The Mennonite College of Nursing at Illinois State got a nearly $700,000 grant recently. (Photo By B Corbin/WJBC)

By Paul Morello

NORMAL - A two-year grant is helping pay for tuition, fees and stipends for Illinois State University nursing graduate students in the Family Nurse Practitioner program.

The U.S. Department of Health and Human Services grant is worth nearly $700,000. Denise Wilson, ISU nursing professor and FNP sequence leader, said Tuesday only 65 schools nationwide were awarded funds.

"Our project deals with trying to get students through the program in an expeditious way so that hopefully they can be full-time students so they can move through quicker and get out into the workforce," she said.

Wilson said nurse practitioners can handle about 85 percent of the types of patients physicians see. Illinois State's FNP program is two years full-time, three years part-time.
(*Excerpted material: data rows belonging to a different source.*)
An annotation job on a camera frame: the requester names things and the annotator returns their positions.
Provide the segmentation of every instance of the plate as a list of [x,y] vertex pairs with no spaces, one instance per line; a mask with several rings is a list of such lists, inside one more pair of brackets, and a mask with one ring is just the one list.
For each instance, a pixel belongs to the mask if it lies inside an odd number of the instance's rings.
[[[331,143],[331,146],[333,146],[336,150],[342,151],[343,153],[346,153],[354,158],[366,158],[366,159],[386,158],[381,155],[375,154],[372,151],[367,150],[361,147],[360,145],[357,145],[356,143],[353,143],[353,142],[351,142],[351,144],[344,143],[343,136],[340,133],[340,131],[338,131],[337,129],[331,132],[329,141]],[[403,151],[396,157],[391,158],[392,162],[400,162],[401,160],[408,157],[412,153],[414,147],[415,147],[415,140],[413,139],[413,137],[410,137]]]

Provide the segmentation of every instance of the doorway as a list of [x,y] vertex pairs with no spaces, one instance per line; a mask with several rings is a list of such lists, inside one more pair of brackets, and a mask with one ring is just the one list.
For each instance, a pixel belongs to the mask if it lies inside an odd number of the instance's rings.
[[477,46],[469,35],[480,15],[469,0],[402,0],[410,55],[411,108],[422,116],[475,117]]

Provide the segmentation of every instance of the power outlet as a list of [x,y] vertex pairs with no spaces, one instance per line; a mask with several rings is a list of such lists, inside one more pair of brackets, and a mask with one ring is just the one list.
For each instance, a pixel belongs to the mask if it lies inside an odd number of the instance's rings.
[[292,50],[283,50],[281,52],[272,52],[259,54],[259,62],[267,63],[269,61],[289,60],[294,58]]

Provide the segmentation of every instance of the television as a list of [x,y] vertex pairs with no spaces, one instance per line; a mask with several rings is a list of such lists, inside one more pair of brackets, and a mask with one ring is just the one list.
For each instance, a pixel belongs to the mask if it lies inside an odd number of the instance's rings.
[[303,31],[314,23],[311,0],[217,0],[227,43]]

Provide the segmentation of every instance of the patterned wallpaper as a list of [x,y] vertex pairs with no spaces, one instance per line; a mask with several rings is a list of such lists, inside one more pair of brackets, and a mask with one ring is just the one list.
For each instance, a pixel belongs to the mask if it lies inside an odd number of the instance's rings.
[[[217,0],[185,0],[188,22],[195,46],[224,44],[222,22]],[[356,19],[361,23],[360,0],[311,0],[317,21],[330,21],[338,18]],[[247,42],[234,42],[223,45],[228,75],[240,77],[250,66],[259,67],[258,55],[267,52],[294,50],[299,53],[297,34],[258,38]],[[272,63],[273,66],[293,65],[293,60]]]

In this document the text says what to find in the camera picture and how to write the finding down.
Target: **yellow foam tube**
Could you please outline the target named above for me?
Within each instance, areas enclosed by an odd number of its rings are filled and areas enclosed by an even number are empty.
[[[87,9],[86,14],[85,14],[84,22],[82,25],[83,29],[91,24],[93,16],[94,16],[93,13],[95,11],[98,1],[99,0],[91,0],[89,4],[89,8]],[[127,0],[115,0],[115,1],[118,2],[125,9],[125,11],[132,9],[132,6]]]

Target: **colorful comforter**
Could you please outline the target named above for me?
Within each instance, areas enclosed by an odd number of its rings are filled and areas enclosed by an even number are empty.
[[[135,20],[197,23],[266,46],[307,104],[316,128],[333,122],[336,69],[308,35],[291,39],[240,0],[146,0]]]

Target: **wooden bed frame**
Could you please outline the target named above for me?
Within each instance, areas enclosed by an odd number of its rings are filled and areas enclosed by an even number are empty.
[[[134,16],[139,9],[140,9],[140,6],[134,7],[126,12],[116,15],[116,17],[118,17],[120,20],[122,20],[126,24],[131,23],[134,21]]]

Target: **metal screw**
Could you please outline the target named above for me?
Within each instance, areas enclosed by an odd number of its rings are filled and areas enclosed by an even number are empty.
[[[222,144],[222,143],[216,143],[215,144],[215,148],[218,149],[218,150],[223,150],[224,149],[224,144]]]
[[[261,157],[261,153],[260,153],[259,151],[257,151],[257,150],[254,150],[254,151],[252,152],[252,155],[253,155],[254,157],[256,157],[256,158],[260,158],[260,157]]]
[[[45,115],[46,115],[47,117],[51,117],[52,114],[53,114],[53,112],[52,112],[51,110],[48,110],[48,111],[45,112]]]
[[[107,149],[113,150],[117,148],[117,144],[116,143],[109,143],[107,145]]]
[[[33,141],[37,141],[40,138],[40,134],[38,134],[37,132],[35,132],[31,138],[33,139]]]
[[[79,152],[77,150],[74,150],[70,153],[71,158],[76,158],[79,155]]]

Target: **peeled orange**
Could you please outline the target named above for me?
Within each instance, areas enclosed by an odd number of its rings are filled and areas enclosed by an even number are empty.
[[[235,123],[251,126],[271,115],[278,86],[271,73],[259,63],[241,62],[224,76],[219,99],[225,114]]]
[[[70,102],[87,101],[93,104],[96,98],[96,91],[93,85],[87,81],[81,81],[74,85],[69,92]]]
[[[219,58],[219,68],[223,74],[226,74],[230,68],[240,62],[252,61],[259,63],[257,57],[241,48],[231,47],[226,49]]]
This year, grant funding was much more limited, Wilson said.

"Instead of (anyone who applied) automatically getting money, it became a competitive grant," she said. "So, the Department of Health and Human Services is putting out more money per grant, but that also decreased the number of grants they could give."

About 60 students are in the Family Nurse Practitioner program, and some of the grant money will go towards reaching out to potential students.

"The number of nurse practitioners that are going to be needed is expanding all the time because of health care reform," Wilson said.